The Toddhead was also rhapsodic about 1973′s A Wizard, A True Star. “We put it on our record player and it just blew all our minds,” Parker told Music Connection last year. “Like after track one we were all standing in the room like ‘what … just happened?’ It became this sort of Holy Grail for us for years.”

21st century Todd

In 2012, Rundgren remixed Tame Impala’s “Elephant,” and he has frequently collaborated with others in recent years. In 2015 he teamed with Japanese electronic band Yellow Magic Orchestra on “Technopolis.” He called out conspiracy theorists with Donald Fagen on “Tin Foil Hat” in 2017.

Rundgren released the most perverse holiday song of 2020 with “Flappie,” a translation of a 1978 Dutch song about a boy whose father cooks his pet rabbit for Christmas dinner. His forthcoming album Space Force features “Down With the Ship,” a ska goof with Rivers Cuomo of Weezer and “Espionage,” with Iraqi-Canadian rapper Narcy.

In 2019, Rundgren, who lives in Hawaii, came home to induct the Hooters into the Philadelphia Music Alliance Walk of Fame, where his own plaque is embedded in the South Broad Street sidewalk.

He spoke of being shaped by the sounds of Philadelphia, and the musical education he got from the Black music he heard on the radio. “The world knows that I’m a product of the Philadelphia music scene,” he said. “People ask me what is so unique about that, and if I have to get myself down to one thing, it’s that I grew up listening to the Geator.”

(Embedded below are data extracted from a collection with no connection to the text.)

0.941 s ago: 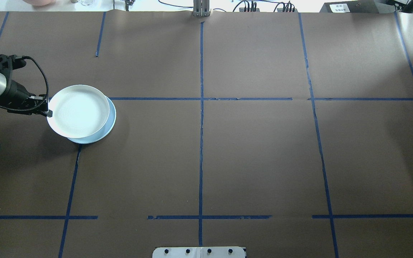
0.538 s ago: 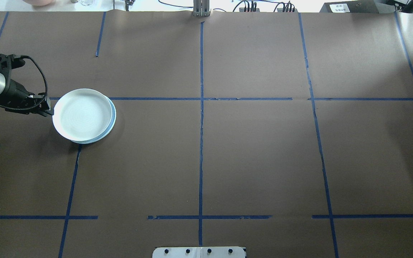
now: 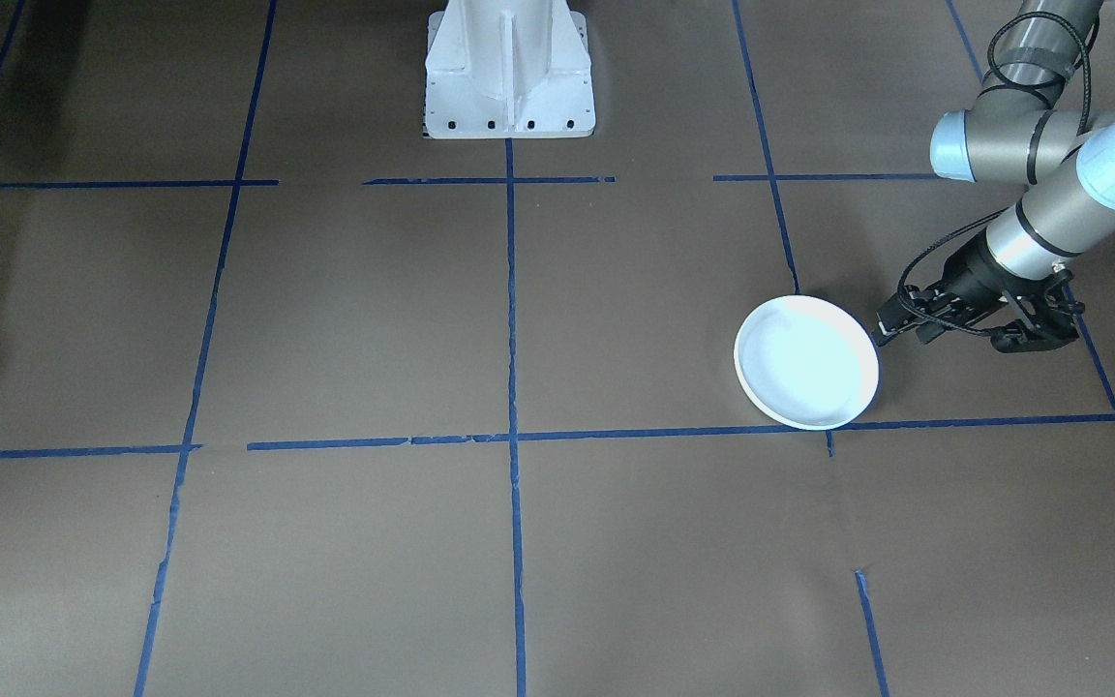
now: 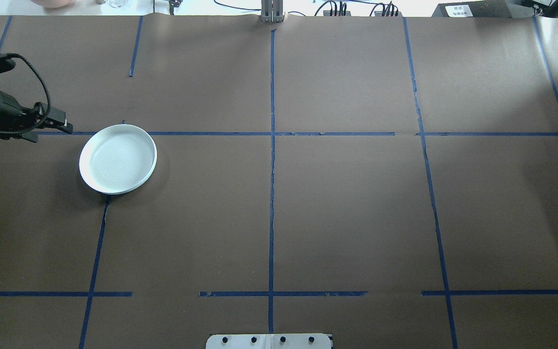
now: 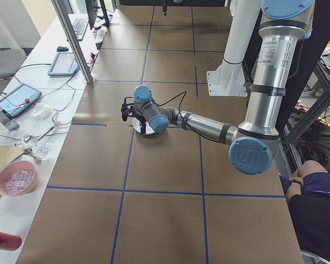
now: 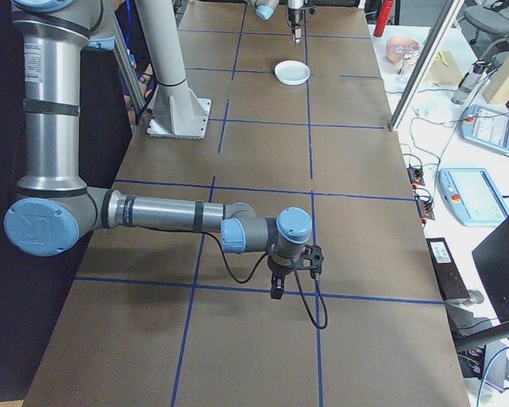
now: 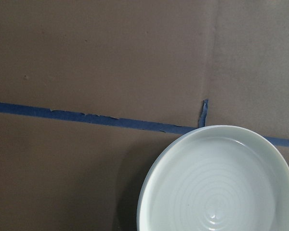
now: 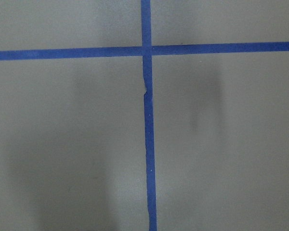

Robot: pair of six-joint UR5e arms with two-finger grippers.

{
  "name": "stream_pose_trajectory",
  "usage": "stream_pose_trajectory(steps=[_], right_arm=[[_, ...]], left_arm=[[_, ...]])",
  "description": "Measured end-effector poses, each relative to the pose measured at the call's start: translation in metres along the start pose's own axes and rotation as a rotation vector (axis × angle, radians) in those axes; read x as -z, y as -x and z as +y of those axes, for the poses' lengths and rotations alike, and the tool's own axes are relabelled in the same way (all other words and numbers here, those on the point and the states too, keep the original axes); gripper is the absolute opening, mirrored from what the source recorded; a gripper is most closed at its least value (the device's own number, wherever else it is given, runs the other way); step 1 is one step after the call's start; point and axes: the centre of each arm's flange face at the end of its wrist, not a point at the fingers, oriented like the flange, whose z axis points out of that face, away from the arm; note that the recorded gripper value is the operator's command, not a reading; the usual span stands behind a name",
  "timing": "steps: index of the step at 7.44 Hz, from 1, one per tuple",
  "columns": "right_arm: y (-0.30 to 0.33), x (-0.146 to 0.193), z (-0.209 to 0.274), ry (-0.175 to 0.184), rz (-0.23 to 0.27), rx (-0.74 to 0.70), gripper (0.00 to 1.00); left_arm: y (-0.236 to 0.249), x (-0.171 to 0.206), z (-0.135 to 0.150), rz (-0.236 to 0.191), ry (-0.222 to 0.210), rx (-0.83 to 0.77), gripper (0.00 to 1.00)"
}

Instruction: Stack plate in center

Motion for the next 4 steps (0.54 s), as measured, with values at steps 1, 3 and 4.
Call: stream_pose_trajectory(steps=[1,3,4], right_arm=[[0.0,0.0,0.0,0.0,0.0,0.0,1.0],[0.0,0.0,0.0,0.0,0.0,0.0,1.0],[0.0,0.0,0.0,0.0,0.0,0.0,1.0]], left_arm=[[0.022,0.025,-0.001,-0.016,-0.031,-0.05,1.0],[0.092,0.079,-0.018,-0.131,-0.055,-0.198,1.0],[0.13,0.107,-0.03,-0.198,-0.037,-0.252,1.0]])
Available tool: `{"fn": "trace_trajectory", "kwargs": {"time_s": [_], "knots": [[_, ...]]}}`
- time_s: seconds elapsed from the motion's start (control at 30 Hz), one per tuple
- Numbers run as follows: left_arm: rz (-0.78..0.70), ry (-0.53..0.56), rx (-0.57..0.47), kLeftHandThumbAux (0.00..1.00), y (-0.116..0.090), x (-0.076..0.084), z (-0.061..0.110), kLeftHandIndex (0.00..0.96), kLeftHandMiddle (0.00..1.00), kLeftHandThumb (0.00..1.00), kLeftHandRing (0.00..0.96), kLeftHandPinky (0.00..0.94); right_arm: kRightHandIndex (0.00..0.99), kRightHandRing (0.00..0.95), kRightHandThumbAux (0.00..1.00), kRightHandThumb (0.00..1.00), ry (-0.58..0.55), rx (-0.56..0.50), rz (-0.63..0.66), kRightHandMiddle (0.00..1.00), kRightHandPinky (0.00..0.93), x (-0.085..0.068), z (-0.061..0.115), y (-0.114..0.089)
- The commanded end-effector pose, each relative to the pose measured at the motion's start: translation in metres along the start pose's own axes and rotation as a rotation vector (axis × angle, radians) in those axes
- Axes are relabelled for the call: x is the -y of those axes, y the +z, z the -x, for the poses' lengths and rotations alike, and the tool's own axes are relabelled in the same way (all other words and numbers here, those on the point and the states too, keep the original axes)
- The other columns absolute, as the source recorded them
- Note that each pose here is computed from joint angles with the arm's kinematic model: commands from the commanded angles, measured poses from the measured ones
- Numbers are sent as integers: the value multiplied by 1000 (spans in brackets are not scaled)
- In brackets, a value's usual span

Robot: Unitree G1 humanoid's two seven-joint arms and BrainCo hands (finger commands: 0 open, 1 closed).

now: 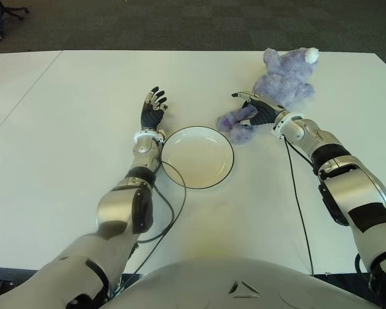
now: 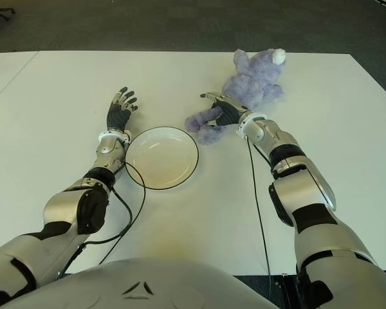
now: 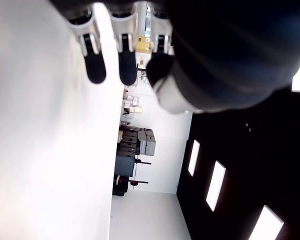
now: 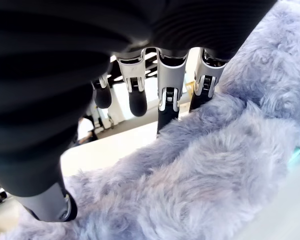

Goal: Put the doll into the plate.

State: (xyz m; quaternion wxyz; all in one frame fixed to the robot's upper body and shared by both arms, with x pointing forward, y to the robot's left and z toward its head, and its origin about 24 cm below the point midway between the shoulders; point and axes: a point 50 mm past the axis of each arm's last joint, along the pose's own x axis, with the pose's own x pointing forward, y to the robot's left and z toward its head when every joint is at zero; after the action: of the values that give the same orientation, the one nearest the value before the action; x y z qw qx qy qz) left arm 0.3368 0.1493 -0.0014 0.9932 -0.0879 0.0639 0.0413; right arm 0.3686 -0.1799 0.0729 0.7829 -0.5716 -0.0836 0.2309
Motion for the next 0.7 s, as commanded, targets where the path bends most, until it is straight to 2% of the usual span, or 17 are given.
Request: {"fn": "trace_trajectory", "kwargs": {"time_s": [0.03, 0.27, 0.33, 0.5, 0.57, 0.7], "knots": [[41, 29, -307, 876, -70, -8, 41, 134, 173, 827, 163, 187, 0, 261, 721, 300, 54, -64, 12, 162, 320, -12, -1, -4], [30, 30, -307, 877, -70, -7, 41, 140, 176, 835, 162, 203, 0, 270, 747, 342, 61, -105, -11, 177, 322, -19, -1, -6], [22, 36, -314, 880, -70, -6, 41, 139, 172, 795, 159, 201, 6, 272, 761, 411, 80, -135, -25, 184, 318, -29, 2, -9], [26, 43, -332, 874, -72, -6, 41, 133, 170, 778, 157, 202, 12, 262, 768, 489, 118, -177, -39, 178, 300, -48, 10, -14], [33, 45, -337, 866, -72, -6, 41, 130, 168, 777, 157, 208, 16, 248, 772, 534, 127, -184, -44, 174, 279, -50, 12, -16], [42, 47, -340, 861, -73, -6, 41, 127, 166, 773, 158, 205, 17, 247, 777, 548, 136, -183, -49, 175, 284, -51, 14, -17]]}}
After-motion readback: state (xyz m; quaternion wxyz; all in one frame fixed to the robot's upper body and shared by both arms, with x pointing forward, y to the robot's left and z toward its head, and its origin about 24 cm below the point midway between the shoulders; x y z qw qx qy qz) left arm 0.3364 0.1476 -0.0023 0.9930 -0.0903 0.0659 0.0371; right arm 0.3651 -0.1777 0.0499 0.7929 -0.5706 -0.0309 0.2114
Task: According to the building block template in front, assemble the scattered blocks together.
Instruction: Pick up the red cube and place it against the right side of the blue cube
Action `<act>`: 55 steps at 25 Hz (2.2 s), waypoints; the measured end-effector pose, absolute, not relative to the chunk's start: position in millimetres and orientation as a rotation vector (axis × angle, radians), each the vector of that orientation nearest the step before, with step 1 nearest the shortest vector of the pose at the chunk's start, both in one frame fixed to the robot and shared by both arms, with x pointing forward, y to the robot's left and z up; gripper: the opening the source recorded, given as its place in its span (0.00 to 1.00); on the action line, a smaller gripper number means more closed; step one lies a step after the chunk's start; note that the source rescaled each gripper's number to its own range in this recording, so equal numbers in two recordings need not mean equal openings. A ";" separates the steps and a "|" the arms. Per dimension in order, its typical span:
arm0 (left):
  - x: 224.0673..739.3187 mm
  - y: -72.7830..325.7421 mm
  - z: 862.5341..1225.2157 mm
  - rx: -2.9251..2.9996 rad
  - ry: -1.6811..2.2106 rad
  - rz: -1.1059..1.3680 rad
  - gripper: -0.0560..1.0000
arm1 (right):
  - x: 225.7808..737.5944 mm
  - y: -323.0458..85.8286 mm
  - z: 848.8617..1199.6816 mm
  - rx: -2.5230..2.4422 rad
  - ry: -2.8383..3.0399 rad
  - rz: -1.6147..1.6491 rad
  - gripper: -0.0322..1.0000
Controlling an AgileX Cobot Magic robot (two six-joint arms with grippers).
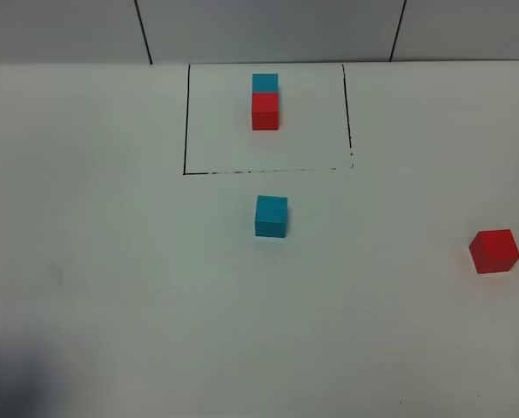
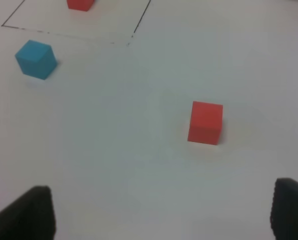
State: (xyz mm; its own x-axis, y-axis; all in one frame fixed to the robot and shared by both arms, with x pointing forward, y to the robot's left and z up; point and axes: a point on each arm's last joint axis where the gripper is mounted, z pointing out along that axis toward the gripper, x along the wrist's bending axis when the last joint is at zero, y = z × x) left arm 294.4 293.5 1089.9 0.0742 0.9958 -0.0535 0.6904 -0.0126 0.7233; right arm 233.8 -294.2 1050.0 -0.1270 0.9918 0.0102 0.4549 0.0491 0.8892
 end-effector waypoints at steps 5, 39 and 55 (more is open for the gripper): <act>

DJ Jerry Blavat, he said, “played the music that would have been called race records below the Mason Dixon line.”

During the pandemic, Rundgren stayed active in a typically tech-savvy fashion. On his Clearly Human “tour,” he was backed by a 10-piece-band in Chicago playing his 1989 Nearly Human album in virtual shows made available only to specifically targeted cities via geofencing. (There was not a targeted Philadelphia show.)

Before the Clearly Human Cleveland date in February, Rundgren explained that he has little interest in the Rock & Roll Hall of Fame, or any institution that wishes to enshrine his body of work while he’s still busy creating it.

“True Halls of Fame, to me, are for retirees and dead people, because your legacy has been established,” he said. “I’m too busy working to worry about my legacy.”